I Poteri Corti – Extra profitti? No, extra fatturato
Si dice manchino 10 miliardi nei conti della finanziaria di quest’anno (pari a poco meno dello 0,5% del Pil), scatenando il tran tran di dichiarazioni tra i nostri ministri: dai sacrifici indicati da Giorgetti, alle smentite sugli extra profitti del ministro Tajani.
Ogni anno la coperta è corta, eppure continuiamo ad avere cassa per galleggiare, aiutati da chi compra le nostre obbligazioni (tenendoci per le “balle”), oppure da chi ci fa prestiti e da contributi (che non spendiamo neanche), come l’UE, che ci tiene per le orecchie.
Passiamo ai dati sul lavoro: il tasso di occupazione appare buono, ma è fondamentale tener presente che a crescere sono gli over 50 e a diminuire sono la fascia dei 35-49 (– 1,4 milioni negli ultimi dieci anni) e i giovani, la cui occupazione è cresciuta pochissimo.
Si dice che questa tendenza sia dovuta, da un lato, ai flussi migratori in uscita (soprattutto dei giovani) e, dall’altro, alla bassa natalità (trentennale), entrambe concause della possibile contrazione della forza lavoro nei prossimi anni: il lavoro si sta spostando su competenze nuove e, senza i giovani, i nostri “anziani” (non me ne vogliano, manca poco anche per me a livello lavorativo), non riusciranno a sopperire ad una richiesta sempre più innovativa di lavoro, nel metodo e nel merito.

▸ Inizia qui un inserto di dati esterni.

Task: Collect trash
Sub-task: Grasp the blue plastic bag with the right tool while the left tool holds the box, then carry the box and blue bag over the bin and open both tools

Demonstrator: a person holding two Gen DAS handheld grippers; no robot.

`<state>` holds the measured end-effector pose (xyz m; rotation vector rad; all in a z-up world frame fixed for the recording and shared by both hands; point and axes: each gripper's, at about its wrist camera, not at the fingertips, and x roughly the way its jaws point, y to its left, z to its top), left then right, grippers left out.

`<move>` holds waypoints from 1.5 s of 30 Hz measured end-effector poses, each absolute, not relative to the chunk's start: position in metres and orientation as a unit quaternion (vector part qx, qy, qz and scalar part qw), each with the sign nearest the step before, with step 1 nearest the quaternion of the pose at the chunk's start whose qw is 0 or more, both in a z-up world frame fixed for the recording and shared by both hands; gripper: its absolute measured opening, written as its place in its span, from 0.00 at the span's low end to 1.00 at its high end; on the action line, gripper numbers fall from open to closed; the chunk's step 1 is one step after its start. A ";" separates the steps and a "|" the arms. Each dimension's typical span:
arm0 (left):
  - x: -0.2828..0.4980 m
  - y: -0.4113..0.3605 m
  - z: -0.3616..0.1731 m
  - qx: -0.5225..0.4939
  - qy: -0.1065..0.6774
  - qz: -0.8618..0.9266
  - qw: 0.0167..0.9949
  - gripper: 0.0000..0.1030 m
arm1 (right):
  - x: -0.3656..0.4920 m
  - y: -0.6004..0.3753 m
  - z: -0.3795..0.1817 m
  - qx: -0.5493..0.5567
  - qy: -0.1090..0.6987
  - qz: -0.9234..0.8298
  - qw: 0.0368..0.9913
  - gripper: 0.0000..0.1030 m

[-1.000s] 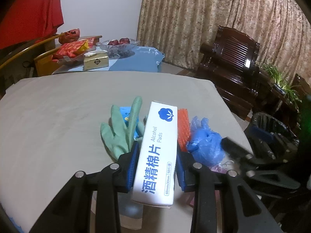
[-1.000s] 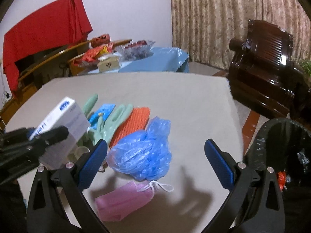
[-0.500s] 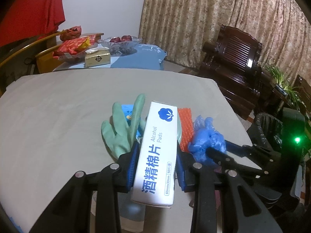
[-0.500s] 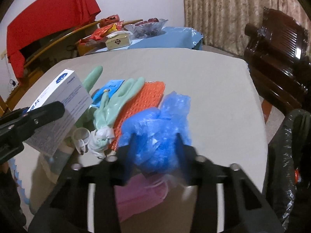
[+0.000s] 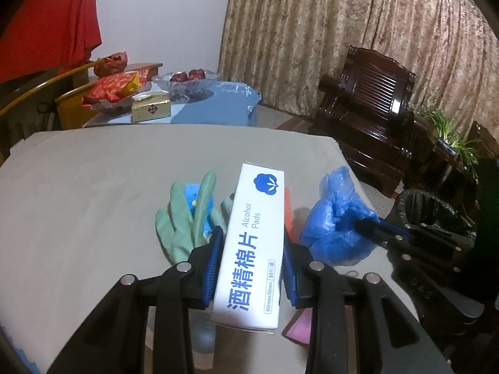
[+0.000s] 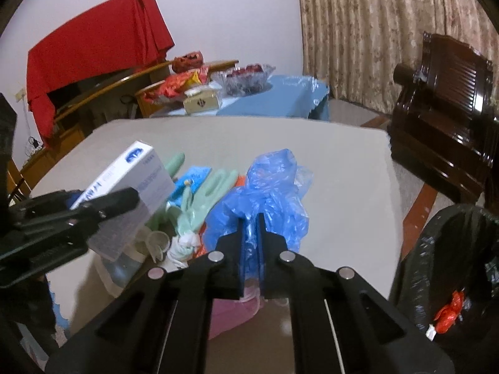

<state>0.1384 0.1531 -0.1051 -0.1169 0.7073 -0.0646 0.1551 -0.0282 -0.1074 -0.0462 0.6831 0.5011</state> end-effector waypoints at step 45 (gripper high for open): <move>0.138 -0.069 -0.044 -0.010 0.302 -0.212 0.929 0.33 | 0.082 -0.256 -0.018 0.011 0.232 0.062 0.971 0.05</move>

Aggiungo, sempre da dati ufficiali (Eurostat), che nell’ultimo decennio si è passati da una situazione di eccesso di offerta di lavoro (con alta disoccupazione), ad un eccesso di domanda di lavoro (con bassa disoccupazione).
La questione, dunque, si sposta dalla domanda all’offerta e, in questo quadro, appare evidente che il problema chiave (e duplice) resti sempre lo stesso: dover fatturare e dover essere attrattivi. Ciò vale tanto per le imprese nuove che, magari, venendo da fuori, vedono negli extra profitti un ostacolo (quindi non entrano), quanto per i nostri imprenditori, che con quel problema chiave devono farci i conti.

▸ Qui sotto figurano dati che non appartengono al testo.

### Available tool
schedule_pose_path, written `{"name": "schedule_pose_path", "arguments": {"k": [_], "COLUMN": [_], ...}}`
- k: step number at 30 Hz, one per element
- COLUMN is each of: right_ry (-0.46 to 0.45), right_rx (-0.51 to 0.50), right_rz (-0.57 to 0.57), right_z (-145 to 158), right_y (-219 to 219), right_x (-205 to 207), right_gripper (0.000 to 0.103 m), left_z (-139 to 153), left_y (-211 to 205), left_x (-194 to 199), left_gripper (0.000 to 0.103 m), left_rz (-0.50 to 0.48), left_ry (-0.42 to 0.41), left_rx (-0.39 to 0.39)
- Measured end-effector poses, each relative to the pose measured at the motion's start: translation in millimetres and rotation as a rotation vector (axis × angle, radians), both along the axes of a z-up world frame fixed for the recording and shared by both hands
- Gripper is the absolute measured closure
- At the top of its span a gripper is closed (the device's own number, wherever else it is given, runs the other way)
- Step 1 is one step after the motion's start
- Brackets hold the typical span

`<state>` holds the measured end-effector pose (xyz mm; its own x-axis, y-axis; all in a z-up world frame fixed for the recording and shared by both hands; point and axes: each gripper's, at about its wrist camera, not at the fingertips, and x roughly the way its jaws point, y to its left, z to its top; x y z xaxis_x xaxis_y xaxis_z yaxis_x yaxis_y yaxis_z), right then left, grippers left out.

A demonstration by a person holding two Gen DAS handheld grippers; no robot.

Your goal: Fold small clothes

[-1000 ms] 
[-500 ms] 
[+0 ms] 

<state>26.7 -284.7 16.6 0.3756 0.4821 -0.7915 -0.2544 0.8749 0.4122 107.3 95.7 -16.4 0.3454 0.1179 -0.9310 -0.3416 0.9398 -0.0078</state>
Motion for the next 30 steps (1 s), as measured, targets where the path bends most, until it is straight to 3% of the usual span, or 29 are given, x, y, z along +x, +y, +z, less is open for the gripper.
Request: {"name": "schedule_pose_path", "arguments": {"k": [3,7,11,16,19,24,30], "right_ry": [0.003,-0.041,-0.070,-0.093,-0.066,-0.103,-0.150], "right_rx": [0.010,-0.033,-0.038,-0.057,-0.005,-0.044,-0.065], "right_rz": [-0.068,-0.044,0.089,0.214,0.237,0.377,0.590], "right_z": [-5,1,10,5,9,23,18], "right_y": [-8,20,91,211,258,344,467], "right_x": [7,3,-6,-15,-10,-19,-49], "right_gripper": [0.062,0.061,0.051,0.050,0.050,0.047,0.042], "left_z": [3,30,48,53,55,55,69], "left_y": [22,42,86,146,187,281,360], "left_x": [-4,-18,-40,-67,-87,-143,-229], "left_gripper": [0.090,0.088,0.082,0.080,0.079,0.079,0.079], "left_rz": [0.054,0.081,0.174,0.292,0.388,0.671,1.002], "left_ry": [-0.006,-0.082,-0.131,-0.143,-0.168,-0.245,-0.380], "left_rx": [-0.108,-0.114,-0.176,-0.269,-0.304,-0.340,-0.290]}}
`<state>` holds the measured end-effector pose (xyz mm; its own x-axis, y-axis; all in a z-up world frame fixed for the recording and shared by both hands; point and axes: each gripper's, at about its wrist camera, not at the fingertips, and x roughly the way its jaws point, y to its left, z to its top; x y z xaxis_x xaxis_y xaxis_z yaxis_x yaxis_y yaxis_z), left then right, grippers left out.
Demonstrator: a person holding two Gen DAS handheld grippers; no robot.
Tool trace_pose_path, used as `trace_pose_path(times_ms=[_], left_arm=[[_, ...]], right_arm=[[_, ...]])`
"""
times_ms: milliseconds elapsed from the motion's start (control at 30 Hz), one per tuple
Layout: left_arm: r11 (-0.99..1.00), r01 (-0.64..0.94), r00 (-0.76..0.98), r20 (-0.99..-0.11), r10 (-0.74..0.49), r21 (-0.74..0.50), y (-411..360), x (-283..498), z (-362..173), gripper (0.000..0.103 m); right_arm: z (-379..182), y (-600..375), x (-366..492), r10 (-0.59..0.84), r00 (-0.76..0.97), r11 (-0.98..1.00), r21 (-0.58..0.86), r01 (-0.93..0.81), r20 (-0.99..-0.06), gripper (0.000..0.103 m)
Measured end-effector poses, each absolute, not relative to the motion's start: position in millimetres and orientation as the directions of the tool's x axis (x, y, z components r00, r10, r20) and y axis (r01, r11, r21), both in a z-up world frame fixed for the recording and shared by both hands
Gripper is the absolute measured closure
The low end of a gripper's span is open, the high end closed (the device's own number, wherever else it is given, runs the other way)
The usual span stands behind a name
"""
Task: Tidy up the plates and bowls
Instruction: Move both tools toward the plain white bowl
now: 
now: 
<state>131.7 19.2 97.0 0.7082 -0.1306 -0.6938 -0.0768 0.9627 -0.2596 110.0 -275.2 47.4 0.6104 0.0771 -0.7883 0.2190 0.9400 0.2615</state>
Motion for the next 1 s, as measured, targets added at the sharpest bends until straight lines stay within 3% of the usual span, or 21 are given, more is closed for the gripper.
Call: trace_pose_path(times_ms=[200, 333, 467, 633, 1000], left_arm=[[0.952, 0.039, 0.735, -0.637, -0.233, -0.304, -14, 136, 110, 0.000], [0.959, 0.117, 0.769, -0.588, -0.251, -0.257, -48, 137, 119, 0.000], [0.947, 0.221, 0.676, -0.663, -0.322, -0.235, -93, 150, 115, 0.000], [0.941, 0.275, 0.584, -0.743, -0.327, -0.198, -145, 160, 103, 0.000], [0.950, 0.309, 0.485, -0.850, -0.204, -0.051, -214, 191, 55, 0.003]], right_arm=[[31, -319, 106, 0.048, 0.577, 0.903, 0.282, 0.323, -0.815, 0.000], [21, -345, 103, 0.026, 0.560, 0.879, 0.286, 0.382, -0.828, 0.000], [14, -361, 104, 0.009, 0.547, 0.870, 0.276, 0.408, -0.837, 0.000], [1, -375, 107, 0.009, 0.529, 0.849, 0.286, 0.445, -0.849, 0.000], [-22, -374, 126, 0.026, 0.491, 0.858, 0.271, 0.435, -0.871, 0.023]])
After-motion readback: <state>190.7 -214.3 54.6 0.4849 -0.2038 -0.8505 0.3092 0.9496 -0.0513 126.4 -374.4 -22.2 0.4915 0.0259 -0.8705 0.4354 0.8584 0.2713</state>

Volendo, potremmo anche “additare” la bassissima crescita e l’assenza di valore aggiunto ad una zavorra imprenditoriale che fattura poco e potrebbe fare molto di più, sempreché ricevesse, come sempre detto nei miei articoli, un’adeguata offerta di servizi per crescere.

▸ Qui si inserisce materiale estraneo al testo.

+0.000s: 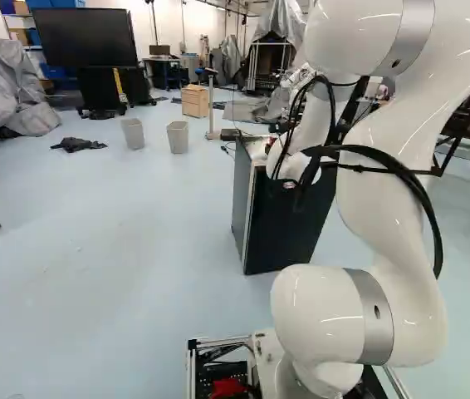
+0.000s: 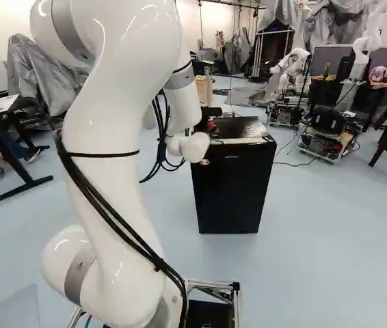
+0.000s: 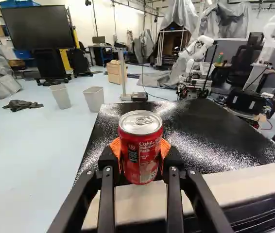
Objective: Grab a drink from the fridge
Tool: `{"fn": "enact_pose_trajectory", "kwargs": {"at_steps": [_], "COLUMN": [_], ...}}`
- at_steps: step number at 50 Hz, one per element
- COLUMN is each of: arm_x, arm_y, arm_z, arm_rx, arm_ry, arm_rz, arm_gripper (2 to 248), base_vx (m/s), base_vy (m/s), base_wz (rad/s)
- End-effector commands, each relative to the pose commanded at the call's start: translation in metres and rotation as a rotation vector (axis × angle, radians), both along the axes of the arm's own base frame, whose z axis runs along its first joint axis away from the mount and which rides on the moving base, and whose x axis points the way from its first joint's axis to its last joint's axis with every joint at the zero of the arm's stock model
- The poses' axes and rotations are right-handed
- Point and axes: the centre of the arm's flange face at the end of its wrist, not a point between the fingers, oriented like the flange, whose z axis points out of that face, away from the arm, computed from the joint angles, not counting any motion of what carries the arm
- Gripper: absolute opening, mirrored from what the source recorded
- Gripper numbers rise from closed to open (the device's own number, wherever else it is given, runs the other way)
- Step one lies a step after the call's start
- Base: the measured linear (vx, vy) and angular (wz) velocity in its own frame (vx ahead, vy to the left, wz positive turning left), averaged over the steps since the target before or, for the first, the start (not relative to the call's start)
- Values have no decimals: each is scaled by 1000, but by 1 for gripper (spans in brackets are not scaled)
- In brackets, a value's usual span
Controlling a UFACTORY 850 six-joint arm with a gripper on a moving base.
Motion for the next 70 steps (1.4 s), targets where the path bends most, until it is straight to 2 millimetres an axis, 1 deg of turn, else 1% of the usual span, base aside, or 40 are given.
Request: {"fn": "enact_pose_trajectory", "kwargs": {"at_steps": [19, 40, 55, 70], "arm_x": [-1, -6, -19, -41], "arm_y": [0, 4, 14, 29], "arm_z": [20, 22, 26, 31], "arm_rx": [-9, -8, -6, -3], "arm_ry": [-36, -33, -22, -3], "arm_rz": [0, 1, 5, 11], "arm_gripper": [97, 97, 97, 97], "base_vx": [0, 0, 0, 0], "base_vy": [0, 0, 0, 0], "base_wz": [0, 0, 0, 0]}}
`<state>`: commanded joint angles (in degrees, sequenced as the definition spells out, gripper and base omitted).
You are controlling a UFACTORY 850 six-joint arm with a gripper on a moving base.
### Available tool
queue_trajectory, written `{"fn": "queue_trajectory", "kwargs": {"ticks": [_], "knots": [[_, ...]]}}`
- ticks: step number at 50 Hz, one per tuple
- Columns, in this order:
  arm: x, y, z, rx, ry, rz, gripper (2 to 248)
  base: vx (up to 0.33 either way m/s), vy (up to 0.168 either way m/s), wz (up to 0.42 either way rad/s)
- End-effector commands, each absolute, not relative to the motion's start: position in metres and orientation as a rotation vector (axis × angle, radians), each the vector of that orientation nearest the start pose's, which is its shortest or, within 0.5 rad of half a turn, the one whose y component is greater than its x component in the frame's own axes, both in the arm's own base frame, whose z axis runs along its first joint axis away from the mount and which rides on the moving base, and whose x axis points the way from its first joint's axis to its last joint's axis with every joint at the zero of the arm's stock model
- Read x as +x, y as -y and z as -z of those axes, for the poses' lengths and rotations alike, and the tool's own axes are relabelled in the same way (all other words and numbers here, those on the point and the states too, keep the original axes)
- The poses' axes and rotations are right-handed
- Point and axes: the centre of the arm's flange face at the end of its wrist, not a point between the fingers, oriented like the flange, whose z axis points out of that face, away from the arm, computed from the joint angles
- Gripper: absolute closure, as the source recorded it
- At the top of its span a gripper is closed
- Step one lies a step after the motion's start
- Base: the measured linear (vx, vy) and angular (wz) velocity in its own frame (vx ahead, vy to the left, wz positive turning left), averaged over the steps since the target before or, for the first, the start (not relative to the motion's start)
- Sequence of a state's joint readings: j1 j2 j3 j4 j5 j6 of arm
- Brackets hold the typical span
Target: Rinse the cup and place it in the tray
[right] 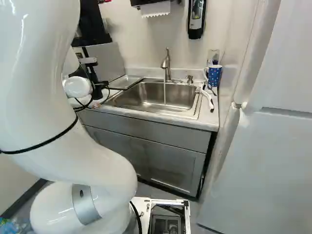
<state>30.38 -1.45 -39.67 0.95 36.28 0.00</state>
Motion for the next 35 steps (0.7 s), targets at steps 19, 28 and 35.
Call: {"fn": "queue_trajectory", "kwargs": {"ticks": [19,28,35], "knots": [[0.415,-0.24,-0.478,-2.129,0.549,1.75,3,0.0,0.0,0.0],[0.417,-0.241,-0.474,-2.094,0.54,1.785,3,0.0,0.0,0.0],[0.418,-0.241,-0.47,-2.066,0.533,1.811,3,0.0,0.0,0.0]]}}
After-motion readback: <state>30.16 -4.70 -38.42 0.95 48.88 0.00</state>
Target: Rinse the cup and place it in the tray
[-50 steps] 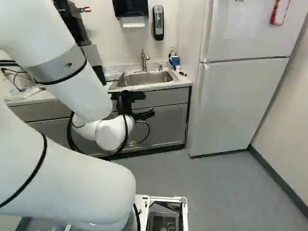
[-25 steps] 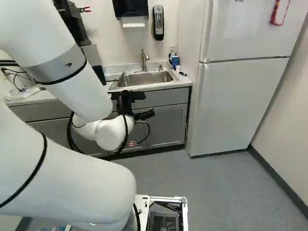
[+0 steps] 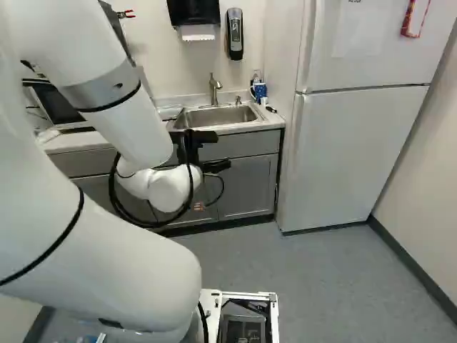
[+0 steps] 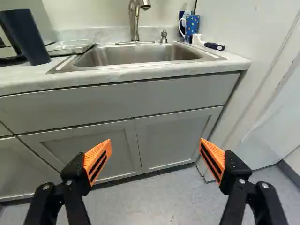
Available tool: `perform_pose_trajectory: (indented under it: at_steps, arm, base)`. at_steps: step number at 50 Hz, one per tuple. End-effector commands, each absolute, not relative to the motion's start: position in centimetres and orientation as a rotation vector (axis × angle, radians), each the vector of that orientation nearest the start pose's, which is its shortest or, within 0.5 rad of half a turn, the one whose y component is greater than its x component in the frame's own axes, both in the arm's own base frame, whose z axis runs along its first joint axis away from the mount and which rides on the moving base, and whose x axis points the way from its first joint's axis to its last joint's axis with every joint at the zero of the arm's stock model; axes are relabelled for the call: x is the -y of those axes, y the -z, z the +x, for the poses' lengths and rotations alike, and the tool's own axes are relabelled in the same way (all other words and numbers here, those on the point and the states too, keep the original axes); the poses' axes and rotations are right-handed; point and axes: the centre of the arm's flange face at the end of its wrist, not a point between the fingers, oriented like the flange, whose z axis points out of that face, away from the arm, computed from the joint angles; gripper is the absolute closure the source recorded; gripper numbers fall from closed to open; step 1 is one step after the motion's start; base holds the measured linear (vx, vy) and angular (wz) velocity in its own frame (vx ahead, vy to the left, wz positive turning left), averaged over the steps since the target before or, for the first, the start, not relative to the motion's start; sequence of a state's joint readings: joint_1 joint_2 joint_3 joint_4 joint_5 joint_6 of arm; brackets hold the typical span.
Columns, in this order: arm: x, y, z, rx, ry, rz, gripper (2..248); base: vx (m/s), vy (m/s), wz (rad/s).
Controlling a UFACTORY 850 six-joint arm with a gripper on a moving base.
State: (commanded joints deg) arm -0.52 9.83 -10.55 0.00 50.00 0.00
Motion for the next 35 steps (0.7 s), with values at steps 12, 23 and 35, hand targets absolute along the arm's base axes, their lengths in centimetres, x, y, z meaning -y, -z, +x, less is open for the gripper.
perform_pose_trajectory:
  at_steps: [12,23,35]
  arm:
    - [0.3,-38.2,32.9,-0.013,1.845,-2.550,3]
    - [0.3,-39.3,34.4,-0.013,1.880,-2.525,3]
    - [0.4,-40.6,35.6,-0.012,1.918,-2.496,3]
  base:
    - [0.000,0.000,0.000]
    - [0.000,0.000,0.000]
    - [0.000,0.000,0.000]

Lavorare sulle PMI, sulla loro crescita, cultura e “bellezza”, vuol dire lavorare sull’offerta di lavoro e sulla possibilità di coinvolgere e far mettere in gioco una fascia di lavoratori molto produttiva, collegata ad un lavoro moderno e ad alto valore aggiunto: soggetti under 49 che, oggi, giudicano boomer non solo la persona fisica (piccolo) imprenditore, ma anche la piccola impresa che fa solo manovalanza e pezzi fisici.
Se non lavoriamo sulla modernizzazione e sulla crescita delle PMI, come possiamo immaginare che queste siano accattivanti in un mercato del lavoro che la mattina va su Instagram, Tik Tok e non tra i dinosauri (over 50) che ancora popolano Facebook?
E se questi lavoratori vanno via e restiamo solo (noi) vecchietti a lavorare, come faremo?